The depreciation policy plays an important role in the shape of both the black line and the blue line. Three things define the depreciation policy: the assumed useful life, the assumed residual value, and  the portion of the total depreciation charged in each year. The policy used here (life = 5 years; residual value = 0 percent; total distributed = 20 percent per year) is not unusual. More conservative and risk-averse companies use a more aggressive policy (life = 4 years; residual value = 0 percent; total distributed = 40, 30 , 20 and 10 percent in successive years). Other companies are less conservative, or recognize that certain assets such as lattice-boom cranes have long lives and use flatter depreciation policies.

Two things are important with regard to the policy. First, the depreciation policy only affects the situation up to the time the asset is fully depreciated. After that, annual gains and losses are affected only by operating costs. Second, an aggressive policy may return the investment quickly and reduce financial risk, but it increases reluctance to make the investment because high early depreciation charges produce significant losses on revenue in early years.

This is shown in the graph where the gray line and the light blue line show the early negative results arising from changing the depreciation policy from that used in the example to a more aggressive policy where the full value is depreciated over four years at a rate of 40, 30, 20, and 10 percent in successive years. The graph also shows how the blue lines and the grey and black lines flow together once the machine has been fully depreciated and the policy no longer affects the situation.

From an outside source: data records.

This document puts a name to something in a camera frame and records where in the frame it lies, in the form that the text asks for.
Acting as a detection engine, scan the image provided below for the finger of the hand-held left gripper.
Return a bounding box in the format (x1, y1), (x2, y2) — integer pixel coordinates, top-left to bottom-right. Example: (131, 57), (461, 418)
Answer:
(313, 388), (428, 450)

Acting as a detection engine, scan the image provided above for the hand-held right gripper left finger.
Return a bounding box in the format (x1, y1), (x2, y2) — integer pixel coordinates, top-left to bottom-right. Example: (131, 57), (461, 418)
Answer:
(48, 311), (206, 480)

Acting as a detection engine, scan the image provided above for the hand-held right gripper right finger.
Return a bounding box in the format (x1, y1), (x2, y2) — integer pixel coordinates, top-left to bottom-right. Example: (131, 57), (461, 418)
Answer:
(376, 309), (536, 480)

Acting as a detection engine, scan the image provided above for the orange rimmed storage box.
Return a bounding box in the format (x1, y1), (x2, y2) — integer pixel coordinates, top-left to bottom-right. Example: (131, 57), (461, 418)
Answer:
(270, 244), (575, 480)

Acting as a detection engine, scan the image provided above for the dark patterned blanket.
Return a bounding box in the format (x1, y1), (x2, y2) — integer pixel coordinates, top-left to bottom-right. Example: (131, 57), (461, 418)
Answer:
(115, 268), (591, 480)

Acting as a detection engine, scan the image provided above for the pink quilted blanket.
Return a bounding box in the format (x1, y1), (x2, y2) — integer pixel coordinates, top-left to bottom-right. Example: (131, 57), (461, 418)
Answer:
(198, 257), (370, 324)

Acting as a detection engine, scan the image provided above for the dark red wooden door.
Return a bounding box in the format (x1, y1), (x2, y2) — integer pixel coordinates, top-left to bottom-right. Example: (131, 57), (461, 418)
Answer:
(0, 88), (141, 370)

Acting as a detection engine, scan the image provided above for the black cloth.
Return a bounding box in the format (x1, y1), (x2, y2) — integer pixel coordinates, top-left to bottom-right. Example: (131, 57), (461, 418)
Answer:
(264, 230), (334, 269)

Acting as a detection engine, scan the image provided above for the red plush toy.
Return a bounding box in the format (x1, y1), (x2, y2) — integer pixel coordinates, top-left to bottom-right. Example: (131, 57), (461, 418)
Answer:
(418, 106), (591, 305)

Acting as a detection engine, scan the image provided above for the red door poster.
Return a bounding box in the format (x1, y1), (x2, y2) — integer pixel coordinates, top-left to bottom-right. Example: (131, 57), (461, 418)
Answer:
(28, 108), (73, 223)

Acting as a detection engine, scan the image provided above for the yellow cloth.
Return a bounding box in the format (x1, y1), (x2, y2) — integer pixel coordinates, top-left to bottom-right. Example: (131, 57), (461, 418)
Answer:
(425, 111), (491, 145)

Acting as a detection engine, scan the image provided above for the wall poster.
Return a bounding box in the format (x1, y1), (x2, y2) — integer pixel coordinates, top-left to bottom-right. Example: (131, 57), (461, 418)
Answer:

We use fixed hourly internal rental rates to calculate the revenue earned by a machine, and we then analyze the difference between cost and revenue. Variations cause concern because we want steady results from month to month. But, as we have seen from the example, variations are frequently the result of the policy used to calculate depreciation charges. The policy needs to be consistent, conservative and in compliance with generally accepted accounting practice. It must also recognize that depreciation charges affect annual results and can easily put an inappropriate short-term focus on what should be wise, well-considered, long-term repair/rebuild/replace decisions.